• [YOUR GOAL] Of the lines listed below, return exactly those that run from the line containing "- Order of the" through the line containing "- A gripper", both included.

• [MATERIALS PROVIDED]
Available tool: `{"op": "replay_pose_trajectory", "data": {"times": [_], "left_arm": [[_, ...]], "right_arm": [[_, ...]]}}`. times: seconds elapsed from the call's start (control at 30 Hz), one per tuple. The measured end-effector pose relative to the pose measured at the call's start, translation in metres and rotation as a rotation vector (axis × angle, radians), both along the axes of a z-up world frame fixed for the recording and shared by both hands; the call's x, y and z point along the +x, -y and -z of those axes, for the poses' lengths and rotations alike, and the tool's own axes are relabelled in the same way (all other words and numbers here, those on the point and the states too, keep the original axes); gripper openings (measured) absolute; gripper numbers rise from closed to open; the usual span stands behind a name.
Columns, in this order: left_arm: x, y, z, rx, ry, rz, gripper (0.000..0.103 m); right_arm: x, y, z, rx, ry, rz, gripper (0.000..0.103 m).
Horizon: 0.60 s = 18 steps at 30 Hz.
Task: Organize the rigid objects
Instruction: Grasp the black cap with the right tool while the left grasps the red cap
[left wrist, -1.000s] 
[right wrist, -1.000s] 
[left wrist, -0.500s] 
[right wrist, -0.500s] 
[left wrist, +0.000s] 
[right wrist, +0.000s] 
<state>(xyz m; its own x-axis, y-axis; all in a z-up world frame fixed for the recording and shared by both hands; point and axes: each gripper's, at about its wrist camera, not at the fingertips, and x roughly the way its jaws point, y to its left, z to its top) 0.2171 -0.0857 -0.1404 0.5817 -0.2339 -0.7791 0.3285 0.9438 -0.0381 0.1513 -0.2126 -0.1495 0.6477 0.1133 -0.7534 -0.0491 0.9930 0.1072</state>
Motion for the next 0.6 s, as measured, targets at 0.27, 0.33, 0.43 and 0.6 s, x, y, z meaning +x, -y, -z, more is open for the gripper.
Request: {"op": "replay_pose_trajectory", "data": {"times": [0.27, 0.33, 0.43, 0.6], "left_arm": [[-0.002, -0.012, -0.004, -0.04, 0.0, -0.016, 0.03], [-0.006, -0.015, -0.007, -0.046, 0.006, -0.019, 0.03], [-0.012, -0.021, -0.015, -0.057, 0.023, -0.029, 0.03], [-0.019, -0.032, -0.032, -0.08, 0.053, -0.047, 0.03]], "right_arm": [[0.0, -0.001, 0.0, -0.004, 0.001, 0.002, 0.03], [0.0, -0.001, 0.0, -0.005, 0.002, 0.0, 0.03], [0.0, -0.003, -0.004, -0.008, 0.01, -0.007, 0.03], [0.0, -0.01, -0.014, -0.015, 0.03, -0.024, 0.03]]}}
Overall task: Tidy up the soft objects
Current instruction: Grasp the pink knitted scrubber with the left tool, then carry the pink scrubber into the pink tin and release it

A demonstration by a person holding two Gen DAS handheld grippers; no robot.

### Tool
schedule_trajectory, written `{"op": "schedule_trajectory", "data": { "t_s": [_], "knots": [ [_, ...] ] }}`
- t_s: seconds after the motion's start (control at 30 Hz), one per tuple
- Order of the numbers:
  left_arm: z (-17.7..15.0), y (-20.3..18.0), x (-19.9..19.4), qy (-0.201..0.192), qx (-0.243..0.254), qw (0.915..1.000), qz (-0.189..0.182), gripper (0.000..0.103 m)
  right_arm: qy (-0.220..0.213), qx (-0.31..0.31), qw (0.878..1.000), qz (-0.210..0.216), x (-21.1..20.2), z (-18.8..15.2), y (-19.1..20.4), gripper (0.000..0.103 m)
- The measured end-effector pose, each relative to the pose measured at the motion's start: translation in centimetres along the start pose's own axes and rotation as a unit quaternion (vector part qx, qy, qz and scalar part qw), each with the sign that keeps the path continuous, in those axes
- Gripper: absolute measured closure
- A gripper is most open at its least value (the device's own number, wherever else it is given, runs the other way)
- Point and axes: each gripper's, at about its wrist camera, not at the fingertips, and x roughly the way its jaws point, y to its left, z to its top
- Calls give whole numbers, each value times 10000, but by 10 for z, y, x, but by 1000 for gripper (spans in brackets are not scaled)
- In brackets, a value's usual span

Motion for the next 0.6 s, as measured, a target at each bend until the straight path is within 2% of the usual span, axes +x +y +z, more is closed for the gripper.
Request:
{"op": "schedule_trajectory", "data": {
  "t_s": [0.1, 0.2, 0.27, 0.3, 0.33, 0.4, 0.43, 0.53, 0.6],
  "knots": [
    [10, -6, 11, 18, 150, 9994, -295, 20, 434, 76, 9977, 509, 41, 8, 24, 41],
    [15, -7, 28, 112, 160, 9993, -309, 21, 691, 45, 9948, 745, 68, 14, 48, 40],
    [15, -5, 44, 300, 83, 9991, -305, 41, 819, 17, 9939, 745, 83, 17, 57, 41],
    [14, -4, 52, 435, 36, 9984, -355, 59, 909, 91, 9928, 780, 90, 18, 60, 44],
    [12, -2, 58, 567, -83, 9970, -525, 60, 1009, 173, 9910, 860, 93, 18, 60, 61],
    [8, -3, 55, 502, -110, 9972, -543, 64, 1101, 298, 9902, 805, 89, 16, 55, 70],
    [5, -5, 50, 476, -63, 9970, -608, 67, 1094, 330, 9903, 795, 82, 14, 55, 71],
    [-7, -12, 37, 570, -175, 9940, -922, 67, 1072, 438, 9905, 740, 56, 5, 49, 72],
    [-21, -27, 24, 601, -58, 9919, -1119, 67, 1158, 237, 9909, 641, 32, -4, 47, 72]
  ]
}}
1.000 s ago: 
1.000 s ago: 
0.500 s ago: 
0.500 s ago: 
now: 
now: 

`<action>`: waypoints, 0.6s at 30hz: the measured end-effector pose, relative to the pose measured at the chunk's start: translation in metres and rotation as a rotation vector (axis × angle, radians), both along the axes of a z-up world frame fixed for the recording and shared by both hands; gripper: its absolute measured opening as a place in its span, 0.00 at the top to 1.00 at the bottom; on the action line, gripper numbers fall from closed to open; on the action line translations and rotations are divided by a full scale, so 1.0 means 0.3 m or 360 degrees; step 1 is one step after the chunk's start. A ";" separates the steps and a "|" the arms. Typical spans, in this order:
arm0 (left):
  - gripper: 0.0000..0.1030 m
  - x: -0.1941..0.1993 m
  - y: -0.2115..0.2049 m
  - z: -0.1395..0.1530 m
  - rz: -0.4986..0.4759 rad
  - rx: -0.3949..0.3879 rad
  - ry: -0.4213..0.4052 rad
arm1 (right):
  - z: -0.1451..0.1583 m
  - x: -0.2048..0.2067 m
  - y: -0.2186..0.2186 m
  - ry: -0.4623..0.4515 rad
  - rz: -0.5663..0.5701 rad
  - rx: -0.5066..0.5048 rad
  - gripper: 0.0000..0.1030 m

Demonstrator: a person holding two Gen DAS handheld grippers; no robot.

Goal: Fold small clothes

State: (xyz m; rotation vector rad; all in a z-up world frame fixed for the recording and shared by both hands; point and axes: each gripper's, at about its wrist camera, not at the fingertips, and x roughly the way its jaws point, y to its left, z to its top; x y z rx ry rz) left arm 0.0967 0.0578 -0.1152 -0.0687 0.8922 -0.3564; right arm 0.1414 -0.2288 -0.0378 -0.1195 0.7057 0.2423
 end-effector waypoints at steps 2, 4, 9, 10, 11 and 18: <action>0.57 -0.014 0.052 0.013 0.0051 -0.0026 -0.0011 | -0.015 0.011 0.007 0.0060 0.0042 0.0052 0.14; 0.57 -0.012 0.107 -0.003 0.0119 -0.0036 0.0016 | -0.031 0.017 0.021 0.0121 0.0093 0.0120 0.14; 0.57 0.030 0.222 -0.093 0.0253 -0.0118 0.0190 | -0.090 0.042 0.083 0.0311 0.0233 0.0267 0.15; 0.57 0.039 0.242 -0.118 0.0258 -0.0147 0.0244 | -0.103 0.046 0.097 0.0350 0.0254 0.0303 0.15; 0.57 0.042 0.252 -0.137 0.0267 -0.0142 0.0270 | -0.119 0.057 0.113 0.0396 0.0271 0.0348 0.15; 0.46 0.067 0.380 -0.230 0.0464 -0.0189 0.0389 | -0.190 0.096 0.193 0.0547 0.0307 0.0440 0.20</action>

• [OUTPUT OF THE EXERCISE]
- Order of the numbers:
  left_arm: z (-17.7..15.0), y (-20.3..18.0), x (-19.9..19.4), qy (-0.201..0.192), qx (-0.243..0.254), qw (0.915..1.000), qz (-0.189..0.182), gripper (0.000..0.103 m)
  right_arm: qy (-0.220..0.213), qx (-0.31..0.31), qw (0.878..1.000), qz (-0.210..0.216), x (-21.1..20.2), z (-18.8..15.2), y (-19.1..20.4), gripper (0.000..0.103 m)
- The measured end-effector pose, each relative to the pose measured at the motion's start: translation in centimetres along the start pose's own axes and rotation as a unit quaternion (vector part qx, qy, qz and scalar part qw), each with the sign that keeps the path continuous, in those axes
- Gripper: absolute measured closure
- A gripper is most open at its least value (the device's own number, wherever else it is given, runs the other way)

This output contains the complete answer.